**Your goal**
Return each line of the records below that contains the word "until".

**Records shown**
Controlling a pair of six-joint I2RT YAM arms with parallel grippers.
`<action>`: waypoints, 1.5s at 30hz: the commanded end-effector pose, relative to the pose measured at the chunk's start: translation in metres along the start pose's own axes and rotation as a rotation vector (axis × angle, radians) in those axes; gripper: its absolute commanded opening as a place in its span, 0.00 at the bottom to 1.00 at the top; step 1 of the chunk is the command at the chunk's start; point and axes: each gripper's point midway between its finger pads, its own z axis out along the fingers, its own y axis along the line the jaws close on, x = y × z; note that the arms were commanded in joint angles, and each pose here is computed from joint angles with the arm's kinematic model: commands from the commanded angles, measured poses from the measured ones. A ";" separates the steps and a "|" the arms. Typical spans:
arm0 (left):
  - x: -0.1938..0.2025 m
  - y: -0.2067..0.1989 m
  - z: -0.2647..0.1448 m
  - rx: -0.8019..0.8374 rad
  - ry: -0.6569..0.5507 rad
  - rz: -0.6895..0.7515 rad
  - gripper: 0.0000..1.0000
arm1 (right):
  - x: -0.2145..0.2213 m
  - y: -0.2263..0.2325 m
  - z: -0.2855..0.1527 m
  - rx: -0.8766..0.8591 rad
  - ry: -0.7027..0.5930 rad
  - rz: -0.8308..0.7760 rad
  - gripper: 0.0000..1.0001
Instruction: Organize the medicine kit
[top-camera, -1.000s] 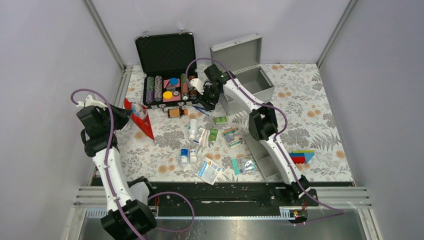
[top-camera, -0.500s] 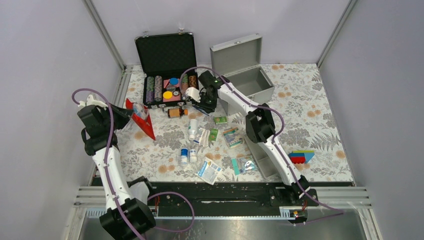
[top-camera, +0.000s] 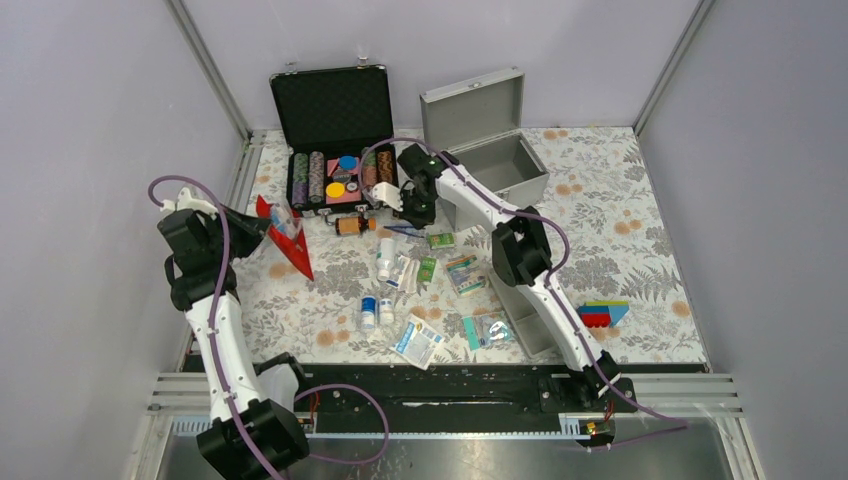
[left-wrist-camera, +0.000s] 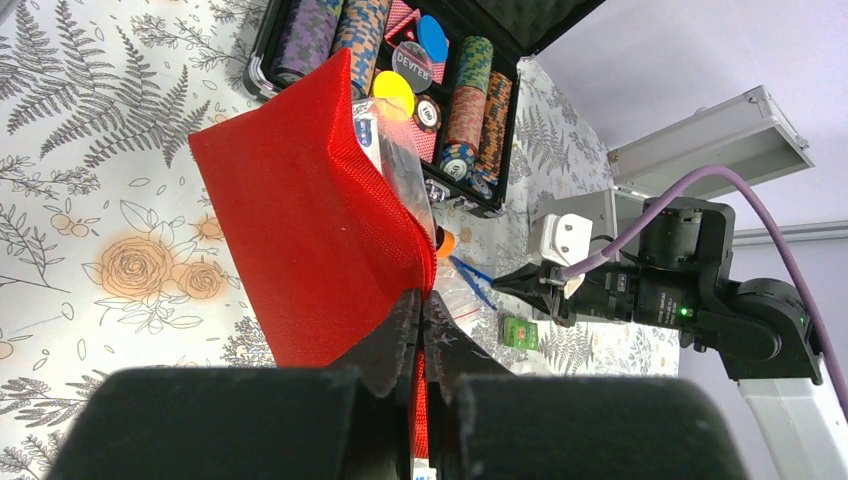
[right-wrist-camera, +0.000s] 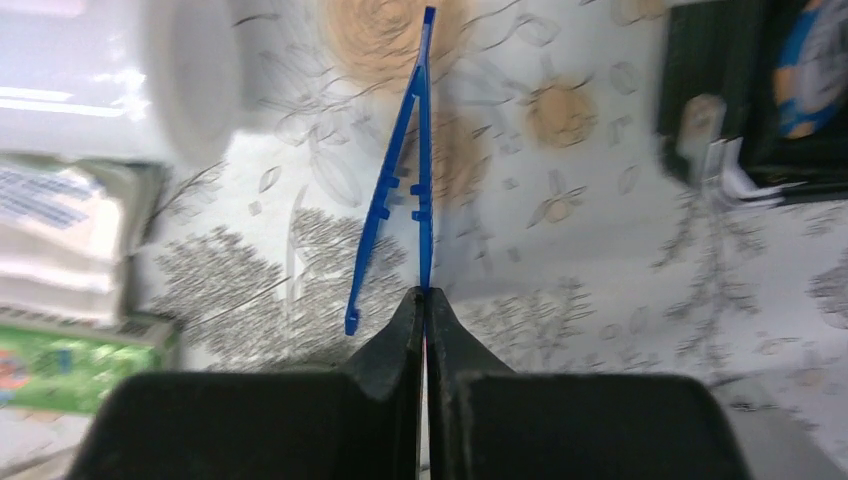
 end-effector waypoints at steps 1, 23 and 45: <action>-0.016 -0.023 -0.004 0.085 -0.044 0.063 0.00 | -0.004 0.034 -0.047 -0.123 -0.026 0.108 0.00; 0.074 -0.148 0.044 0.556 0.472 0.297 0.00 | -0.070 0.061 -0.246 -0.013 -0.533 0.375 0.00; 0.212 -0.210 0.033 1.047 1.168 0.409 0.00 | 0.021 0.147 -0.230 0.277 -0.412 -0.541 0.00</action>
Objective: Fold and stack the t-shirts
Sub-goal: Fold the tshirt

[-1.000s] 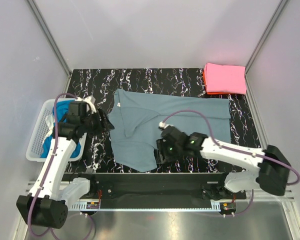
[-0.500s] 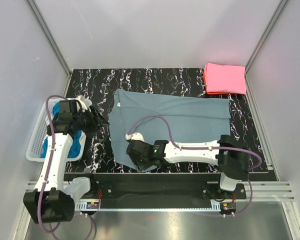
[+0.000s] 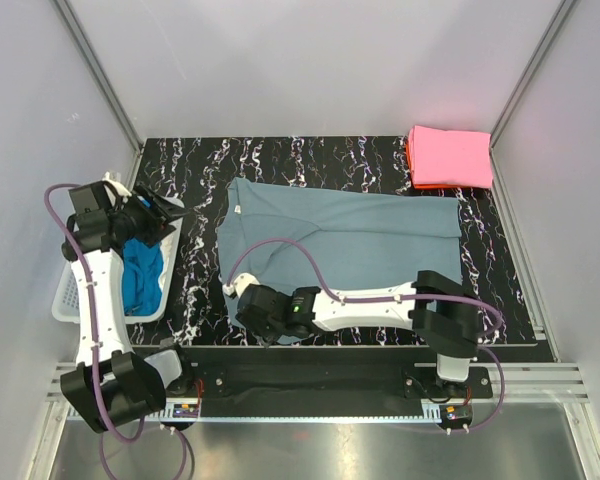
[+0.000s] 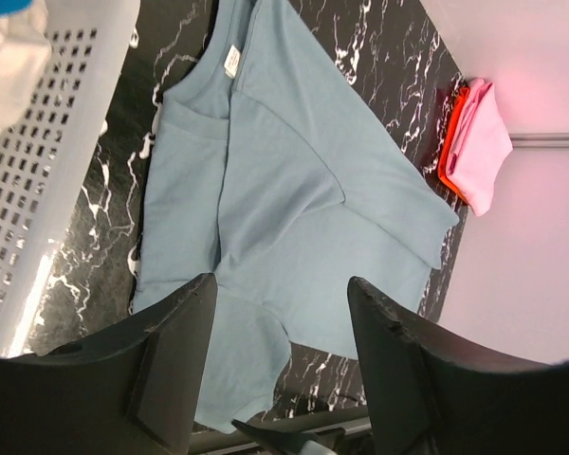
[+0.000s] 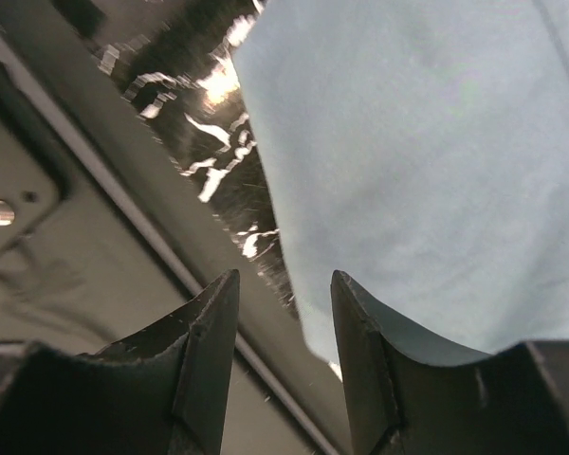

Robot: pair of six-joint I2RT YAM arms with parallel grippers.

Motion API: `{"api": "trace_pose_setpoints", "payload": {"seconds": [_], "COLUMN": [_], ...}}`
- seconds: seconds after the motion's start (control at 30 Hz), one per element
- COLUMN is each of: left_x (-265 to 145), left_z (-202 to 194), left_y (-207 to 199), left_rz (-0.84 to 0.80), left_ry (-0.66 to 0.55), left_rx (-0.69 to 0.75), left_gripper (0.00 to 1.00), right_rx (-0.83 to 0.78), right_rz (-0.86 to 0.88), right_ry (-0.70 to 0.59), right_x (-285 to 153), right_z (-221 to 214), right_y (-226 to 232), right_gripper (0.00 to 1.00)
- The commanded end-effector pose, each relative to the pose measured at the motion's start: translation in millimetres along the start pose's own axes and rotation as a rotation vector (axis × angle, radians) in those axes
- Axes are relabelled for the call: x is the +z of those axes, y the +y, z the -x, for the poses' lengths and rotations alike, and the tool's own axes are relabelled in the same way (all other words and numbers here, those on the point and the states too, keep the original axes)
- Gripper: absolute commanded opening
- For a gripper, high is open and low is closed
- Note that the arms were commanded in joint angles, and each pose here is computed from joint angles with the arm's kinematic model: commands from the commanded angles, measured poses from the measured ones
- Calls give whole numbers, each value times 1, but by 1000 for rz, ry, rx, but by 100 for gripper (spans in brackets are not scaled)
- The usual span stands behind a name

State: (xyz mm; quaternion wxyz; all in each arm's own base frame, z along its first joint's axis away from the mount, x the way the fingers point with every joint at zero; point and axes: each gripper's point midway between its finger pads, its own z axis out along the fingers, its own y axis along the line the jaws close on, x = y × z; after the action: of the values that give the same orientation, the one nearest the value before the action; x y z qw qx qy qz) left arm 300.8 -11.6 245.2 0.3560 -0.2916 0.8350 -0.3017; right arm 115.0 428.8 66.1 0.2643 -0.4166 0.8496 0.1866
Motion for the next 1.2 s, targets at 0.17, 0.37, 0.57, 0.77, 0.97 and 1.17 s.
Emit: {"api": "trace_pose_setpoints", "payload": {"seconds": [0.17, 0.37, 0.57, 0.77, 0.97, 1.17], "left_x": [11, 14, 13, 19, 18, 16], "left_z": [-6, -7, -7, -9, -7, -1], "left_y": [1, 20, 39, 47, 26, 16], "left_rz": [-58, 15, 100, 113, 9, -20], "left_ry": [16, -4, -32, -29, -40, -43], "left_rx": [-17, 9, 53, 48, 43, 49], "left_gripper": [63, 63, 63, 63, 63, 63], "right_rx": [-91, -51, 3, -32, -96, -126], "right_rz": [-42, -123, -112, -23, -75, -69], "right_ry": [19, 5, -55, -32, -9, 26], "right_x": [22, 18, 1, 7, 20, 26], "right_z": [-9, -3, 16, 11, 0, -13], "right_y": [-5, -17, -17, -1, -12, -11], "right_gripper": [50, 15, 0, 34, 41, 41]}}
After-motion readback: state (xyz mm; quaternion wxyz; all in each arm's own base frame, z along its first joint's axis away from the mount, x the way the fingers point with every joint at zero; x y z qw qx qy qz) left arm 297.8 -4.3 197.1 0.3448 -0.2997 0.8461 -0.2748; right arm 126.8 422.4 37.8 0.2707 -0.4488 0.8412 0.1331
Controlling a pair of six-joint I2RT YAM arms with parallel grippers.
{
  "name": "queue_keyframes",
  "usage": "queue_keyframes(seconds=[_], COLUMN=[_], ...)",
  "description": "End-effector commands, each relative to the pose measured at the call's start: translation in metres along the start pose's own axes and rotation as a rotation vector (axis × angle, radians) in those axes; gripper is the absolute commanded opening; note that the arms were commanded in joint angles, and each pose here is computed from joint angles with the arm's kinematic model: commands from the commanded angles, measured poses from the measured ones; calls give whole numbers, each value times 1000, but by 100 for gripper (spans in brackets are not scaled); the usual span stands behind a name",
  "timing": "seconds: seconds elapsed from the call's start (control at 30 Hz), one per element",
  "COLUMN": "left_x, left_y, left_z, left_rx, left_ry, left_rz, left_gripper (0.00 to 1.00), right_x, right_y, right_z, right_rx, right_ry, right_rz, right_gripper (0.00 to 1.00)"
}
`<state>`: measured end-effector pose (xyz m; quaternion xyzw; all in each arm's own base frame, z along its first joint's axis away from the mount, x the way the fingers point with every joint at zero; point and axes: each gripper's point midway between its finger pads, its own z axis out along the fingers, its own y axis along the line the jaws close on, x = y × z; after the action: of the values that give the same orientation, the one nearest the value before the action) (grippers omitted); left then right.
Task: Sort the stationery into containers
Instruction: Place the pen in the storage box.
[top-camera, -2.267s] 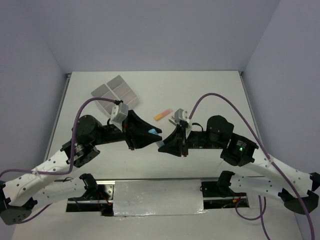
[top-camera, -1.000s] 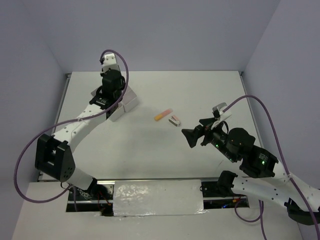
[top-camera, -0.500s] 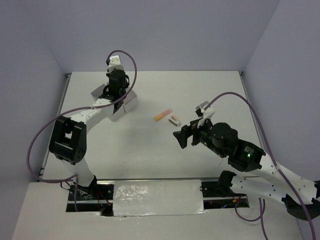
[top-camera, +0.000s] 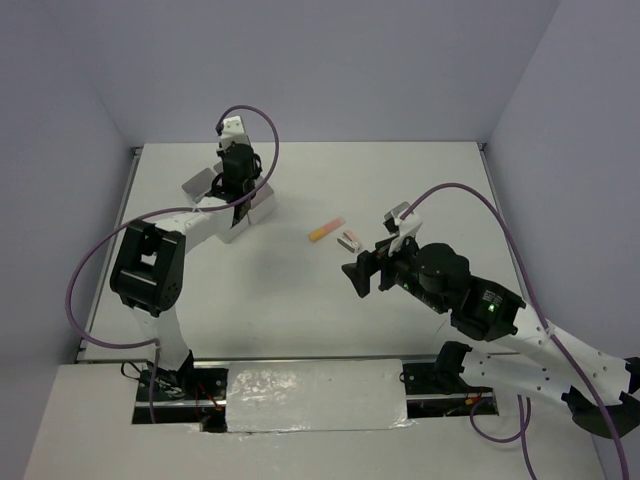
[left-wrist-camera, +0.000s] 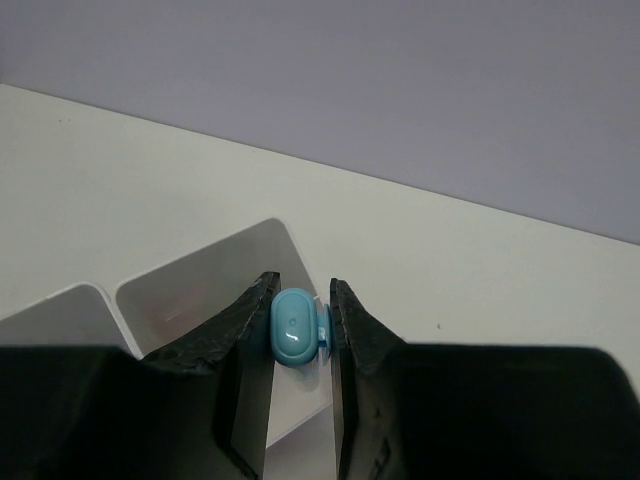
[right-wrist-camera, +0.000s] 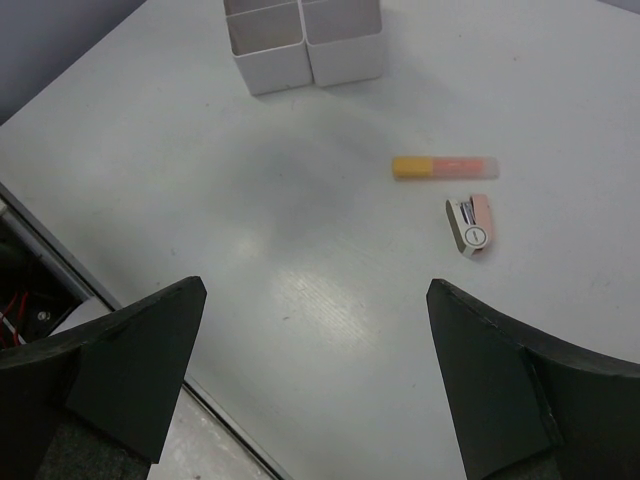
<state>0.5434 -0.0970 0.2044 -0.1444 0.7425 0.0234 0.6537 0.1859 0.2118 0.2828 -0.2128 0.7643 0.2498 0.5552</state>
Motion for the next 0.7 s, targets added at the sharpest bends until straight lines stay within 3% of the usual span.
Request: queue_keyframes(seconds=[0.0, 0.1, 0.27, 0.5, 0.67], left_x=[-19, -12, -2, 0, -32], left_y=[-2, -2, 3, 3, -3], left_z=[6, 7, 6, 6, -12], left_rx=[4, 6, -9, -14, 25], left_ry=[-84, -68, -55, -37, -50], left_rz=[-58, -54, -59, -69, -141], left_gripper=[13, 26, 39, 72, 80], right_x=[-12, -12, -10, -7, -8], right_y=[4, 4, 6, 11, -3], right_z=[2, 3, 7, 15, 32], right_rx=[-20, -22, -27, -38, 8], right_ry=[-55, -57, -47, -31, -12], right_rz=[3, 0, -2, 17, 79], right_gripper=[100, 100, 100, 100, 100])
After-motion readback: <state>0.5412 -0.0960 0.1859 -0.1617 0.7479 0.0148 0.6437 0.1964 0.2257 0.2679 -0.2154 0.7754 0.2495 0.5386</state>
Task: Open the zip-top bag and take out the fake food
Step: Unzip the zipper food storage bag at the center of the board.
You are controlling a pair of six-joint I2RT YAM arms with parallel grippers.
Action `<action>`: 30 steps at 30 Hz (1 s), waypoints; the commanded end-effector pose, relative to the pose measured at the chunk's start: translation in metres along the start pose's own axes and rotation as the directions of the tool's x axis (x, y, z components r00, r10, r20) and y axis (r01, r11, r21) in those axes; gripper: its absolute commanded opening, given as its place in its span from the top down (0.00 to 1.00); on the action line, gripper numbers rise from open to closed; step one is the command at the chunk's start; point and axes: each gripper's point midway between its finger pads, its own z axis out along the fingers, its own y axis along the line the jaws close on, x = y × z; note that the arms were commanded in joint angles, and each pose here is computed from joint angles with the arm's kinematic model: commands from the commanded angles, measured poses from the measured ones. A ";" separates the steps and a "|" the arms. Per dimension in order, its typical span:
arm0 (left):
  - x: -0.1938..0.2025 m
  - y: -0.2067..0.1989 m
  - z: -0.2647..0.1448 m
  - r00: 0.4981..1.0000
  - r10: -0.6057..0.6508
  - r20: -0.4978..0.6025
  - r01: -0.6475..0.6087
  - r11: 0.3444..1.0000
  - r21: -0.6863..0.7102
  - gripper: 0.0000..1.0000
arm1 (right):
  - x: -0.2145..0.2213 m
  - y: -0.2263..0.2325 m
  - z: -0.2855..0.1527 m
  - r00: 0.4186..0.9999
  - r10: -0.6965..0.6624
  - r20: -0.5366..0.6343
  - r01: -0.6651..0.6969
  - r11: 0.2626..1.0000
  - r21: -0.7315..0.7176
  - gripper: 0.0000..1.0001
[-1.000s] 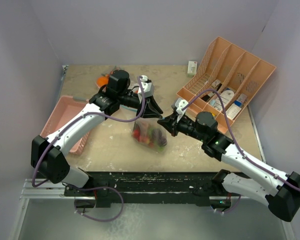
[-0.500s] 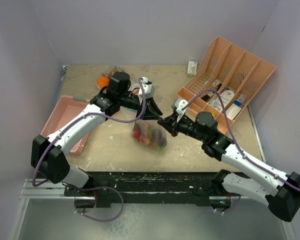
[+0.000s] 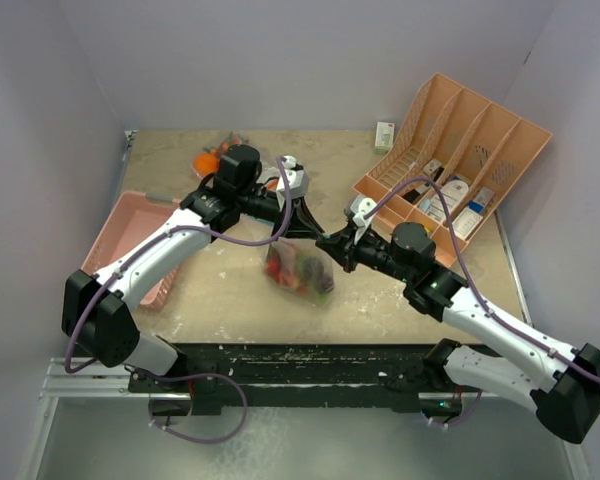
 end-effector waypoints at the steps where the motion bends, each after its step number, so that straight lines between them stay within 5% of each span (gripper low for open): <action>1: -0.009 -0.003 -0.003 0.999 0.044 0.012 -0.044 0.999 -0.012 1.00 | -0.043 0.006 -0.007 0.991 -0.018 0.130 0.020 1.000 -0.010 1.00; 21: 0.002 0.002 -0.037 0.999 0.020 0.036 -0.013 0.981 -0.194 1.00 | -0.055 -0.019 -0.025 0.986 -0.017 0.166 -0.002 0.994 0.114 1.00; 30: 0.011 0.020 -0.062 0.996 -0.058 0.062 0.077 0.923 -0.378 1.00 | -0.065 -0.040 -0.036 0.985 -0.030 0.169 -0.003 0.982 0.188 1.00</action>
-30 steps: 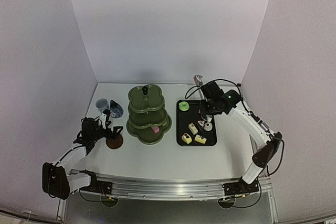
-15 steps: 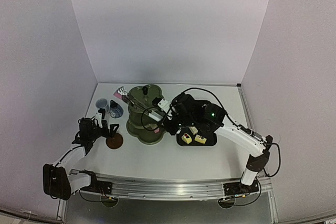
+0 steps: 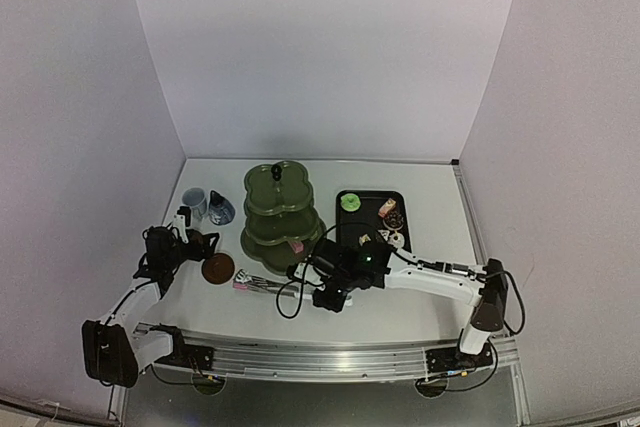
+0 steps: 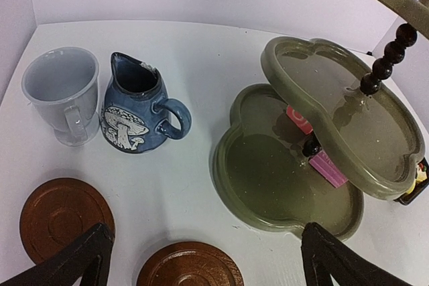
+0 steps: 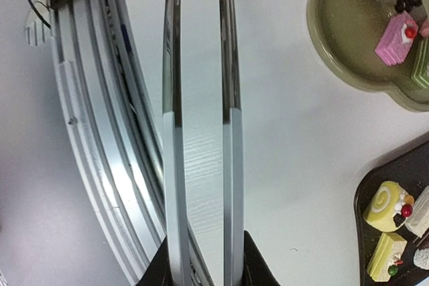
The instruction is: Serve the afternoon tea
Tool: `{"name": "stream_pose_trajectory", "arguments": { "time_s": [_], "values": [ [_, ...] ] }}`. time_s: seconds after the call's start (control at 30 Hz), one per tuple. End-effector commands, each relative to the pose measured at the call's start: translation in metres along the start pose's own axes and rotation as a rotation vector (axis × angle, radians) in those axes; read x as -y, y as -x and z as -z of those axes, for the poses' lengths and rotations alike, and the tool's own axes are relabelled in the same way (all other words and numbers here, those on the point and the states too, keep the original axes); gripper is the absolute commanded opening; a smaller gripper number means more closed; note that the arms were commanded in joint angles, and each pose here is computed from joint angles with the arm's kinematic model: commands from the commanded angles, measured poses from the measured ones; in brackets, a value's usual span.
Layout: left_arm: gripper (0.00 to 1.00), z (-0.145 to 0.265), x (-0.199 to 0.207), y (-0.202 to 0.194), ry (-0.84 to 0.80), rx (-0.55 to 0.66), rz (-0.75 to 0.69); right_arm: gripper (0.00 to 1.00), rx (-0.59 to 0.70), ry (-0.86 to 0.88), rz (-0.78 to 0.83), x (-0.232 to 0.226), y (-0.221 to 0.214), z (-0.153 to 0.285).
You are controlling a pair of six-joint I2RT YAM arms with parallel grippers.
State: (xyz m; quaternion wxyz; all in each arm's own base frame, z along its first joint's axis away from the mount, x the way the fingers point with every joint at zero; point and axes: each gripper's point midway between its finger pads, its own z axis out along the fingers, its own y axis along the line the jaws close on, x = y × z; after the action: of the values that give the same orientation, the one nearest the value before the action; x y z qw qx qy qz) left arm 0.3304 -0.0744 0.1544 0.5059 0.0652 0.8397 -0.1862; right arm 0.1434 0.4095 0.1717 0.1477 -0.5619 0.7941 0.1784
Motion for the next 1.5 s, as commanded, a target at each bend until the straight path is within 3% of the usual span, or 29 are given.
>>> {"name": "stream_pose_trajectory", "arguments": {
  "time_s": [0.0, 0.33, 0.87, 1.17, 1.47],
  "values": [
    [0.98, 0.003, 0.001, 0.006, -0.004, 0.026, -0.001, 0.00, 0.031, -0.152, -0.018, 0.029, 0.001, -0.003],
    [0.98, 0.003, 0.003, 0.006, -0.014, 0.024, -0.006, 0.00, 0.020, -0.342, -0.213, 0.079, -0.004, -0.033],
    [0.98, 0.004, 0.004, 0.006, -0.020, 0.027, -0.011, 0.00, -0.018, -0.399, -0.330, 0.113, -0.002, -0.072],
    [0.98, 0.003, 0.004, 0.006, -0.021, 0.026, -0.011, 0.31, -0.016, -0.356, -0.334, 0.106, -0.001, -0.070],
    [0.98, 0.003, 0.004, 0.006, -0.021, 0.023, -0.010, 0.35, -0.005, -0.336, -0.330, 0.098, -0.002, -0.045]
  ]
}}
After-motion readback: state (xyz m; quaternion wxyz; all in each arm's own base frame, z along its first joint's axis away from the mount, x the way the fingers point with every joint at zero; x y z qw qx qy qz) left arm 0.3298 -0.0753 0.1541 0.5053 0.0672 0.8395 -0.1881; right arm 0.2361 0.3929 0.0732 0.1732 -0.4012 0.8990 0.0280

**Expected output**
Motion for the next 0.7 s, targets added at the sharpest bends until straight lines stay within 3% of the usual span.
Motion for the next 1.5 s, as commanded, a target at each bend until the straight path is within 3% of the usual span, or 29 are given.

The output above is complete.